Quel giorno memorabile Zeno è costretto a tornare a Trieste in treno senza caffelatte e senza aver rivisto i suoi. Durante il viaggio si rende conto che la guerra è scoppiata (era ora, pensa il lettore) e che probabilmente tutte le persone che aveva tanto rassicurato avrebbero fatto una brutta fine.

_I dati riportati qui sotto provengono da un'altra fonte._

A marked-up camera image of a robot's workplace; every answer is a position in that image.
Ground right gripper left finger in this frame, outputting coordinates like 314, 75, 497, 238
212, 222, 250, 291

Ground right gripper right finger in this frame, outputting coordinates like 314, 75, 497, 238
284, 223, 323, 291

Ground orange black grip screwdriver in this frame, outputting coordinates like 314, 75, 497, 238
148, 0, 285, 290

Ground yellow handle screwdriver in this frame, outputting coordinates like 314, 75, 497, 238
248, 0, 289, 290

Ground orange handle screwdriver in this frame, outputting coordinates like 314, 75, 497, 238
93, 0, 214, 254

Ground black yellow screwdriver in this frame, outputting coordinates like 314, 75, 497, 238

Potremmo accusare Svevo di insensibilità, ma sbaglieremmo; il suo è un umorismo tragico rivolto contro sé stesso; è lui che fa fatica ad accettarsi così com’è e per questo mette in campo il pirandelliano sentimento del contrario: Zeno Cosini, il protagonista del romanzo, si comporta nella maniera opposta rispetto a come un borghese benpensante, padre di famiglia come lui dovrebbe comportarsi. Ma nell’ultima splendida pagina della Coscienza di Zeno, nella visione apocalittica di una vita inquinata alle radici di cui la guerra è naturalissima conseguenza, tutti gli schermi saltano e Ettore Schmitz alias Italo Svevo alias Zeno Cosini descrive con tranquilla disperazione e con assoluta sicurezza la fine del mondo o per lo meno la fine di un mondo.